Edited: 22 June 2011, 1:11 p.m.


There is a typo in the link above. Here is the real one: http://www.systemyde.com/pdf/sy41cl.pdf

The information page is: http://www.systemyde.com/hp41



Please send me an e-mail, I am interested in getting some information regarding cost for the 41CL.



Link repaired in posting #1


I've been reading the 41CL manual to figure out which of my 41s I can use to upgrade. I have a 41CV with rounded display corners, which makes it a half-nut. It's serial number starts with 2641S which, as I remember, means it was built in 1986 in Singapore. In the 41CL manual, it says:

"If the light part of the display has square corners, like those shown below, the calculator is a candidate for replacing the CPU circuit board".


"If your 41CV/CX has a serial number starting with “2003” or larger it uses the correct display driver".

So, it appears that this 41CV is NOT a candidate for the 41CL board. Am I correct?



Correct. Half-nuts cannot be upgraded.


Here for those that are interested are shots elaborating the difference between the fullnut (older) and the halfnut versions of the HP 41C, CV, CX

-There are fullnut 41C's, 41CV's and 41CX's
-There are halfnut 41CV's and 41CX's (if you have a 41C halfnut
then you have a fullnut that was repaired under warranty and
a very rare nut indeed, infact it should be called a rarenut)

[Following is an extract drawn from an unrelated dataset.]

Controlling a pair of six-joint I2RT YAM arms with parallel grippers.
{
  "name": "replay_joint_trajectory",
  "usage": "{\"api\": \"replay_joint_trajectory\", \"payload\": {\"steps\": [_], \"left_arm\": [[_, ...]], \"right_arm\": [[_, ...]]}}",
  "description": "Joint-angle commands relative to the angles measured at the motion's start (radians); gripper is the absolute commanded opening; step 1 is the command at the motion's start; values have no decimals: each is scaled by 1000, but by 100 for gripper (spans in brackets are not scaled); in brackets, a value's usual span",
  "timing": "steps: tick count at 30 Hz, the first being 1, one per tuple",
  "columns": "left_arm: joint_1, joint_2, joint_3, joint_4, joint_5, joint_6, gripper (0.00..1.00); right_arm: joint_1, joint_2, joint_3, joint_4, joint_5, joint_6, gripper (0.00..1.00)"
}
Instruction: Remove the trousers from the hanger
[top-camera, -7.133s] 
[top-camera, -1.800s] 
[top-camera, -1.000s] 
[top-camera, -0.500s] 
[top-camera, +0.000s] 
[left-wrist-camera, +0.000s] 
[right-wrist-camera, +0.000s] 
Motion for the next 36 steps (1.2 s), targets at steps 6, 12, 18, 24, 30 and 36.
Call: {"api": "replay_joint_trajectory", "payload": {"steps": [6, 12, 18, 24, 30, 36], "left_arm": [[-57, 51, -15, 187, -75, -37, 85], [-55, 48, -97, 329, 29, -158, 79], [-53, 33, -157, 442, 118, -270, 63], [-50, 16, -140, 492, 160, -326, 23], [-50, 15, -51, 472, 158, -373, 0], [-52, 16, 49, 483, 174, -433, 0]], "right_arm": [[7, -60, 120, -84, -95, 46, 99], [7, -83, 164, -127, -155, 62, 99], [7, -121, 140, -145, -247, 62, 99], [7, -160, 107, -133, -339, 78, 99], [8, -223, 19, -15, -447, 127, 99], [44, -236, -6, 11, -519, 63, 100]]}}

Fullnut with squared LCD corners:

Halfnut with rounded LCD corners:


Open the case and you see on the left a full nut removable board and on the right a half nut soldered board.

As above but with the film removed:

You can see the removable fullnut logic pca on the left and the smaller soldered pca on the right. Of course it cannot be a swap as the physical boards are completely different. Montes' HP41CL will function in place on the left board style only. Also note that the half nut has the IC imbedded on the keyboard pca precluding any swap and has a completely redesigned keyboard and logic pca.

Hope the visual helps

Edited: 23 June 2011, 5:17 a.m.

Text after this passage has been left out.